Python Essentials 3



Arrays in Python


Python doesn't have a native Array data structure, but it uses the List as a multidimensional Array. Arrays and Lists are both used in Python to store data, but they don't serve exactly the same purposes. While they both can be indexed and iterated through, but the main difference between a List and an Array is the functions that we can perform to them. For example, you can divide an Array by 3, and each number in the array will get divided by 3. Whereas in a List we can't do so and division by 3 in List will throw an error.

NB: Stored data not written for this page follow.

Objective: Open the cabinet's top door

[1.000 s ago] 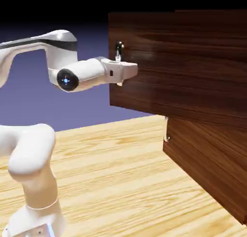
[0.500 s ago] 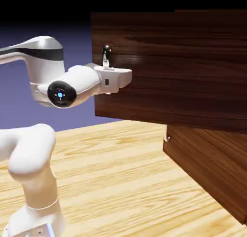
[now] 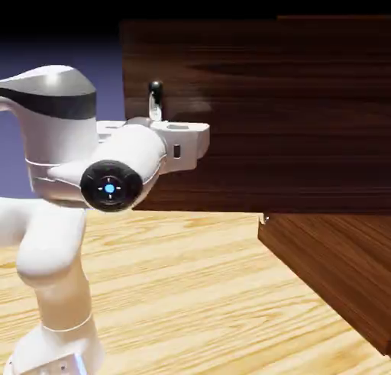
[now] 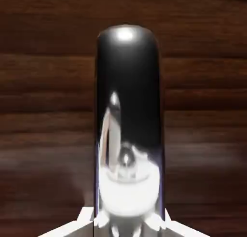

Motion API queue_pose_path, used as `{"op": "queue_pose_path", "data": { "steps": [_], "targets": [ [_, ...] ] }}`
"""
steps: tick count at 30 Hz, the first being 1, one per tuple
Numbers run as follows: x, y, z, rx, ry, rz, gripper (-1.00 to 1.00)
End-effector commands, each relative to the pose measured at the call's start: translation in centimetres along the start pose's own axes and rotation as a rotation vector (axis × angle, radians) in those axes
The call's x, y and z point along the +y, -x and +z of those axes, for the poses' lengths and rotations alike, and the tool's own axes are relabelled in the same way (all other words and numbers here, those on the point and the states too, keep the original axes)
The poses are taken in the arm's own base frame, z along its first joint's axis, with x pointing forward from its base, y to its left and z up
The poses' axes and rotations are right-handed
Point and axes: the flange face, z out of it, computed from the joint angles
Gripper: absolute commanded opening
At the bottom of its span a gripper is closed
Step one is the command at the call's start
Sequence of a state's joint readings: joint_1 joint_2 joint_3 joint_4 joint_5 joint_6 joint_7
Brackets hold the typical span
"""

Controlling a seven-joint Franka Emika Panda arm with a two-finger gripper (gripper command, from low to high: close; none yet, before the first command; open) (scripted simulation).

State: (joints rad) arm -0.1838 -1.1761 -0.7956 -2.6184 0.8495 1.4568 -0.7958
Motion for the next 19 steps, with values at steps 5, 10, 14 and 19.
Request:
{"op": "queue_pose_path", "data": {
  "steps": [5,10,14,19],
  "targets": [
    [1.3,-1.3,-5.4,-0.074,-0.074,0.000,-1.00],
    [2.8,-2.8,-10.0,-0.142,-0.142,0.000,-1.00],
    [4.1,-4.1,-13.2,-0.191,-0.191,0.000,-1.00],
    [5.8,-5.8,-16.8,-0.248,-0.248,0.000,-1.00]
  ]
}}
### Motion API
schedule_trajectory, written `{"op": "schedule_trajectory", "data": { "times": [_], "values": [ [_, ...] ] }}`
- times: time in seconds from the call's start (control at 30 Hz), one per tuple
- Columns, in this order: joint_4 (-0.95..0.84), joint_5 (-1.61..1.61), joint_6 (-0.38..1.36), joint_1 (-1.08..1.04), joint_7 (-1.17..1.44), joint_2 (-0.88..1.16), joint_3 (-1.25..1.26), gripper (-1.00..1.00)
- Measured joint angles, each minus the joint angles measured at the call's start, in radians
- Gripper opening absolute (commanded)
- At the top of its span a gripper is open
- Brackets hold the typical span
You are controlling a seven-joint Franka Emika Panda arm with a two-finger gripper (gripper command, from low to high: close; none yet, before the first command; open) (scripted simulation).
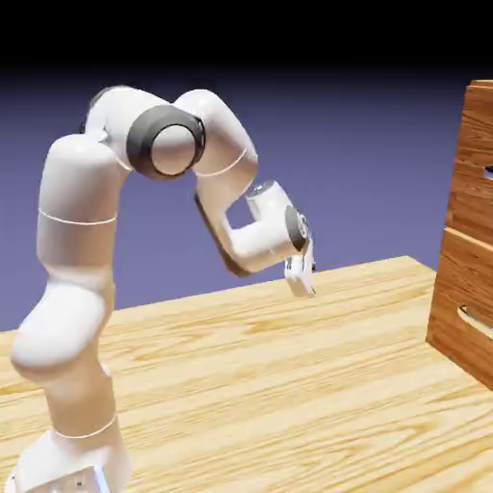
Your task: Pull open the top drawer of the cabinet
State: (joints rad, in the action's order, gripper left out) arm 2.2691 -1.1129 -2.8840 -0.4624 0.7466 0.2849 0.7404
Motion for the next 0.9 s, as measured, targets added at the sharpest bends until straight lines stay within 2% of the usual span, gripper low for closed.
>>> {"op": "schedule_trajectory", "data": {
  "times": [0.9],
  "values": [
    [-0.427, -0.878, 0.121, -0.374, 1.174, 0.675, 0.584, 0.00]
  ]
}}
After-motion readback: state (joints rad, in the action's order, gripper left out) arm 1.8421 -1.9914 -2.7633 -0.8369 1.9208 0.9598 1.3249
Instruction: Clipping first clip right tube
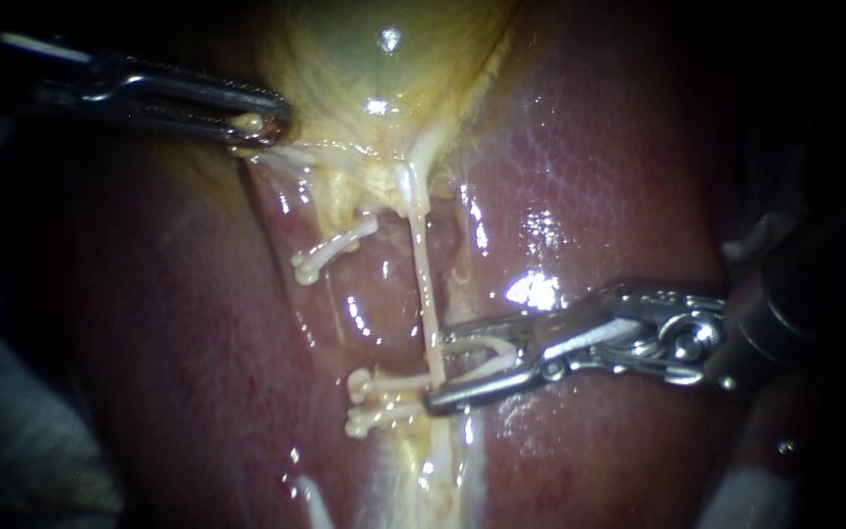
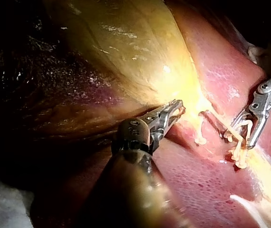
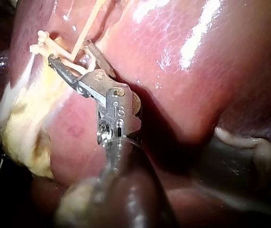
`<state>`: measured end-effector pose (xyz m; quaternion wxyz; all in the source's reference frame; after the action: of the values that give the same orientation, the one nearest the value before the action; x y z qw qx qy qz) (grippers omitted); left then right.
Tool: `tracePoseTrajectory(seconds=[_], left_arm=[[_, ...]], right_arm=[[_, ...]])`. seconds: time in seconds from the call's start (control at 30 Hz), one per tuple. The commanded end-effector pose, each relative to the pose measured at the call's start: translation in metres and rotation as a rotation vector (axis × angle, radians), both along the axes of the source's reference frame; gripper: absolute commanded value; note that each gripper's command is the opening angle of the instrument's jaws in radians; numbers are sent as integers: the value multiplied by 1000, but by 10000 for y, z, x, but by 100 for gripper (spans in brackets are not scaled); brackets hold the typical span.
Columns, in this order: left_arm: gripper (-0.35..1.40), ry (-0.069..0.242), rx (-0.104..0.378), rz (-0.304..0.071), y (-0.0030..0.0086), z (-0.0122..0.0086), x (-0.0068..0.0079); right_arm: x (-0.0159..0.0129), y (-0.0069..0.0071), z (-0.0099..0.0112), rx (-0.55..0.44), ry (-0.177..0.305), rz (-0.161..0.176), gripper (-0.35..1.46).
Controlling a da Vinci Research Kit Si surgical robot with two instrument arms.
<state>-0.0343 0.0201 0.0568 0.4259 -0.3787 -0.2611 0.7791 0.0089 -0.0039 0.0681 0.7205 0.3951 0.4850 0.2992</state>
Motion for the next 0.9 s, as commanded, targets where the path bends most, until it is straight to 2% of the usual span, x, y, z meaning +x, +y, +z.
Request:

Array of items are restricted by the TypeCode, and can be initialized by an optional initializer values. The image below shows the array TypeCodes:


Some example of Array DataTypes, Array creation, and operations in Array are shown below:

# Array DataType
import array as ar
vals = ar.array('i', [5,9,-8,4,2])
print(vals)

import array as ar
vals = ar.array('I', [5,9,8,4,2])
print(vals)

import array as ar
vals = ar.array('f', [5,9,8,4,2])
print(vals)

import array as ar
vals = ar.array('i', [5,9,-8,4,2])
print(vals.buffer_info())

import array as ar
vals = ar.array('i', [5,9,-8,4,2])
print(vals.typecode)

import array as ar
vals = ar.array('i', [5,9,-8,4,2])
vals.reverse()
print(vals)

import array as ar
vals = ar.array('i', [5,9,-8,4,2])
vals.reverse()
print(vals[0])

import array as ar
vals = ar.array('i', [5,9,-8,4,2])
for i in range(5):
    print(vals[i])

import array as ar
vals = ar.array('i', [5,9,-8,4,2])
for i in range(len(vals)):
    print(vals[i])

import array as ar
vals = ar.array('i', [5,9,-8,4,2])
for x in vals:
    print(x)

# Create new Array
import array as ar
vals = ar.array('i', [5,9,8,4,2])
# From old array create a new array
# And we don't know the DataType and size of the old array
newArr = ar.array(vals.typecode, (a for a in vals))
for x in newArr:
    print(x)

import array as ar
vals = ar.array('i', [5,9,8,4,2])
# From old array create a new array
# And we don't know the DataType and size of the old array
newArr = ar.array(vals.typecode, (a*a for a in vals))
for x in newArr:
    print(x)

# Same code using a while loop
import array as ar
vals = ar.array('i', [5,9,8,4,2])
newArr = ar.array(vals.typecode, (a*a for a in vals))
i=0
while i<len(newArr):
    print(newArr[i])
    i+=1

Array values from User, Search in Array

# Create a blank Array and ask user to enter values
from array import *
arr = array('i',[])
n = int(input("Enter the length of the array: "))
for i in range(n):
    x = int(input("Enter the next value: "))
    arr.append(x)
print(arr)

Result:
Enter the length of the array: 5
Enter the next value: 23
Enter the next value: -12
Enter the next value: 43
Enter the next value: 35
Enter the next value: -10
array('i', [23, -12, 43, 35, -10])

# Create a blank Array and ask user to enter values
from array import *
arr = array('i',[])
n = int(input("Enter the length of the array: "))
for i in range(n):
    x = int(input("Enter the next value: "))
    arr.append(x)
print(arr)
# Ask user to search a value in the array
val = int(input("Enter the value for search: "))
k=0
for e in arr:
    if e==val:
        print(Index number of', val, 'is ', k)
        break
    k+=1

Or you can use a method:
print('Index number of', val, 'is', arr.index(val))

Result:
Enter the length of the array: 5
Enter the next value: 3
Enter the next value: 6
Enter the next value: 4
Enter the next value: 2
Enter the next value: -7
array('i', [3, 6, 4, 2, -7])
Enter the value for search: 2
Index number of 2 is 3


Working with NumPy in Python


Why NumPy
As mentioned above, Python doesn't have a native Array data structure, but it uses the List as a multidimensional Array. Up till now we have worked with one-dimensional Array, that is basically a List only. In order to work with two- or three- dimensional Array we need a third-party library call NumPy, which adds support for large, multi-dimensional arrays and matrices, along with a large collection of high-level mathematical functions to operate on these arrays.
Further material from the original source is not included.